(DATA IN THIS EXERCISE Opens)

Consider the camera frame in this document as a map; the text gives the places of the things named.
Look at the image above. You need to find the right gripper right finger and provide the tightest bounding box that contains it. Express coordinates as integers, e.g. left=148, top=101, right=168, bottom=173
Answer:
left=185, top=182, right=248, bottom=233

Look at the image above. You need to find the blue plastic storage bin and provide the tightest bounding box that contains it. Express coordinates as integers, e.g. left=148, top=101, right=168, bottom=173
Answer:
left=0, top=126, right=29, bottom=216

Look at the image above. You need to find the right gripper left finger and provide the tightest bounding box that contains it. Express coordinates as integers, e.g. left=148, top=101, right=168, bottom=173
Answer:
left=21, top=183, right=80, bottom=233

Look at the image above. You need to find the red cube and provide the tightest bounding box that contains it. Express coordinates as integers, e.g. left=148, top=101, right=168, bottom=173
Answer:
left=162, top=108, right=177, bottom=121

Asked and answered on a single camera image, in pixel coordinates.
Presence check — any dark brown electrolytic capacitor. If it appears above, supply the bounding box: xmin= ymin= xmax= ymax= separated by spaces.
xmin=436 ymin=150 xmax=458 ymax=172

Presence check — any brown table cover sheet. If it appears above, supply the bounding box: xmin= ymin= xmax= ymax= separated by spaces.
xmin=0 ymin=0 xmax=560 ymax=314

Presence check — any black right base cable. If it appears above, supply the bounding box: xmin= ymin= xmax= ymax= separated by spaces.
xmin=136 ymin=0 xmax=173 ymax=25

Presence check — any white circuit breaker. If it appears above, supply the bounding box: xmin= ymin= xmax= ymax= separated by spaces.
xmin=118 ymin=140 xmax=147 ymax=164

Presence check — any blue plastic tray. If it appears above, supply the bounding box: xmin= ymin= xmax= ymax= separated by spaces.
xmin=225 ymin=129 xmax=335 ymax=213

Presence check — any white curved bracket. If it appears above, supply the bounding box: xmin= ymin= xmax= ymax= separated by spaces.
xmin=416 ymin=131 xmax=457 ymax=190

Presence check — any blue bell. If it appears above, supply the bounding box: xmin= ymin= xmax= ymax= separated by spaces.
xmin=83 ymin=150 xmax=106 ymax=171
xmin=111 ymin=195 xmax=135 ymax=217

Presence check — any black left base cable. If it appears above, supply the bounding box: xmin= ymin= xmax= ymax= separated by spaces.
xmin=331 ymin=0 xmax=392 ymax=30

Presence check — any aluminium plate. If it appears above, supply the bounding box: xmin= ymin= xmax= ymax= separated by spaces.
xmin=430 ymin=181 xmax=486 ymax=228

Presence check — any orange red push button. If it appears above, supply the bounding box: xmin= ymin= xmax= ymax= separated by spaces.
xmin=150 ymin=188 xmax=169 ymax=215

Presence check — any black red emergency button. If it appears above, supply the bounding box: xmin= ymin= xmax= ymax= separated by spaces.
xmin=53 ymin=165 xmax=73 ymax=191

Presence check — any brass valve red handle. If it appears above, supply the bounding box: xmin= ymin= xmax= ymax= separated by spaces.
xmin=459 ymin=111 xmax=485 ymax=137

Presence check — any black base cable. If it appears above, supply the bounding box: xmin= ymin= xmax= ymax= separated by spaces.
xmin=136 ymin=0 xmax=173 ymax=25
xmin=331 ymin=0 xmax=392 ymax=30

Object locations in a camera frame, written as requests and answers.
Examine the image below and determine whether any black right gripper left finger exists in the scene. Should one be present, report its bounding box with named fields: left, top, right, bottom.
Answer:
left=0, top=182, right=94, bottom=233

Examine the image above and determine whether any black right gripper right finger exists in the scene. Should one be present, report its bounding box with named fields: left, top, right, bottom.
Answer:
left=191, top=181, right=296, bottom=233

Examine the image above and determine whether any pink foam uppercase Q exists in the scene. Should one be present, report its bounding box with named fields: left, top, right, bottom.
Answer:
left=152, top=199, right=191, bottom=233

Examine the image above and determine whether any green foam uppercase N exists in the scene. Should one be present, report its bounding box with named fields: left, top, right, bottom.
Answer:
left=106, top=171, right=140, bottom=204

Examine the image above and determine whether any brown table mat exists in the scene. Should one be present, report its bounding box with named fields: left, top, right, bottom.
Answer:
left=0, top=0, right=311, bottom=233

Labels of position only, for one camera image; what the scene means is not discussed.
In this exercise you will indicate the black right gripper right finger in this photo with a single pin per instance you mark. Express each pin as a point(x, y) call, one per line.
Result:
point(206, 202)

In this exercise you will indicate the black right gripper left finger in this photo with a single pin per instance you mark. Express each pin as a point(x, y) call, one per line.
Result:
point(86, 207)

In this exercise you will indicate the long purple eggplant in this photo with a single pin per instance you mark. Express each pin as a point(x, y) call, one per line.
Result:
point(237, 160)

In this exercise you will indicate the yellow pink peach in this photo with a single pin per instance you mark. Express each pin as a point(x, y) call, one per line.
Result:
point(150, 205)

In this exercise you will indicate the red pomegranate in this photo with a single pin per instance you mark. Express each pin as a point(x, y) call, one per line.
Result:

(DATA IN THIS EXERCISE Closes)

PROBLEM TO SOLVE>
Each record is to be retyped exactly as written.

ANSWER FOR THIS EXERCISE>
Consider the camera frame in this document as a map; the text gives the places of the things named.
Look at the image above. You need to find the right gripper right finger and provide the tightest bounding box that contains it. Express coordinates as integers, e.g. left=148, top=101, right=168, bottom=173
Answer:
left=185, top=182, right=248, bottom=233

Look at the image above. You need to find the blue plastic storage bin and provide the tightest bounding box that contains it. Express coordinates as integers, e.g. left=148, top=101, right=168, bottom=173
Answer:
left=0, top=126, right=29, bottom=216

Look at the image above. You need to find the right gripper left finger and provide the tightest bounding box that contains it. Express coordinates as integers, e.g. left=148, top=101, right=168, bottom=173
Answer:
left=21, top=183, right=80, bottom=233

Look at the image above. You need to find the red cube and provide the tightest bounding box that contains it. Express coordinates as integers, e.g. left=148, top=101, right=168, bottom=173
Answer:
left=162, top=108, right=177, bottom=121

Asked and answered on a single camera image, in pixel coordinates.
Presence check — any dark brown electrolytic capacitor. If it appears above, supply the bounding box: xmin= ymin= xmax= ymax= separated by spaces.
xmin=436 ymin=150 xmax=458 ymax=172

Presence check — any brown table cover sheet. If it appears above, supply the bounding box: xmin= ymin= xmax= ymax= separated by spaces.
xmin=0 ymin=0 xmax=560 ymax=314

Presence check — any black right base cable. If it appears above, supply the bounding box: xmin= ymin= xmax= ymax= separated by spaces.
xmin=136 ymin=0 xmax=173 ymax=25

Presence check — any white circuit breaker. If it appears above, supply the bounding box: xmin= ymin= xmax= ymax= separated by spaces.
xmin=118 ymin=140 xmax=147 ymax=164

Presence check — any blue plastic tray. If it appears above, supply the bounding box: xmin= ymin= xmax= ymax= separated by spaces.
xmin=225 ymin=129 xmax=335 ymax=213

Presence check — any white curved bracket. If it appears above, supply the bounding box: xmin= ymin= xmax= ymax= separated by spaces.
xmin=416 ymin=131 xmax=457 ymax=190

Presence check — any blue bell. If it appears above, supply the bounding box: xmin= ymin= xmax= ymax= separated by spaces.
xmin=83 ymin=150 xmax=106 ymax=171
xmin=111 ymin=195 xmax=135 ymax=217

Presence check — any black left base cable. If it appears above, supply the bounding box: xmin= ymin= xmax= ymax= separated by spaces.
xmin=331 ymin=0 xmax=392 ymax=30

Presence check — any aluminium plate. If it appears above, supply the bounding box: xmin= ymin= xmax= ymax= separated by spaces.
xmin=430 ymin=181 xmax=486 ymax=228

Presence check — any orange red push button. If it appears above, supply the bounding box: xmin= ymin= xmax= ymax= separated by spaces.
xmin=150 ymin=188 xmax=169 ymax=215

Presence check — any black red emergency button. If it appears above, supply the bounding box: xmin= ymin= xmax= ymax= separated by spaces.
xmin=53 ymin=165 xmax=73 ymax=191

Presence check — any brass valve red handle. If it appears above, supply the bounding box: xmin= ymin= xmax= ymax= separated by spaces.
xmin=459 ymin=111 xmax=485 ymax=137

Presence check — any black base cable. If it appears above, supply the bounding box: xmin= ymin= xmax= ymax= separated by spaces.
xmin=136 ymin=0 xmax=173 ymax=25
xmin=331 ymin=0 xmax=392 ymax=30

Object locations in a camera frame, written as requests and answers.
Examine the image below and determine whether any black right gripper left finger exists in the scene. Should one be present, report its bounding box with named fields: left, top, right, bottom.
Answer:
left=0, top=182, right=94, bottom=233

Examine the image above and determine whether any black right gripper right finger exists in the scene. Should one be present, report its bounding box with named fields: left, top, right, bottom.
Answer:
left=191, top=181, right=296, bottom=233

Examine the image above and determine whether any pink foam uppercase Q exists in the scene. Should one be present, report its bounding box with named fields: left, top, right, bottom.
Answer:
left=152, top=199, right=191, bottom=233

Examine the image above and determine whether any green foam uppercase N exists in the scene. Should one be present, report its bounding box with named fields: left, top, right, bottom.
Answer:
left=106, top=171, right=140, bottom=204

Examine the image above and determine whether any brown table mat exists in the scene. Should one be present, report its bounding box with named fields: left, top, right, bottom.
Answer:
left=0, top=0, right=311, bottom=233

Labels of position only, for one camera image; what the scene means is not discussed.
In this exercise you will indicate the black right gripper right finger in this photo with a single pin per instance you mark. Express each pin as a point(x, y) call, one per line.
Result:
point(206, 202)

In this exercise you will indicate the black right gripper left finger in this photo with a single pin per instance you mark. Express each pin as a point(x, y) call, one per line.
Result:
point(86, 207)

In this exercise you will indicate the long purple eggplant in this photo with a single pin per instance you mark. Express each pin as a point(x, y) call, one per line.
Result:
point(237, 160)

In this exercise you will indicate the yellow pink peach in this photo with a single pin per instance you mark. Express each pin as a point(x, y) call, one per line.
Result:
point(150, 205)

In this exercise you will indicate the red pomegranate in this photo with a single pin per instance you mark. Express each pin as a point(x, y) call, one per line.
Result:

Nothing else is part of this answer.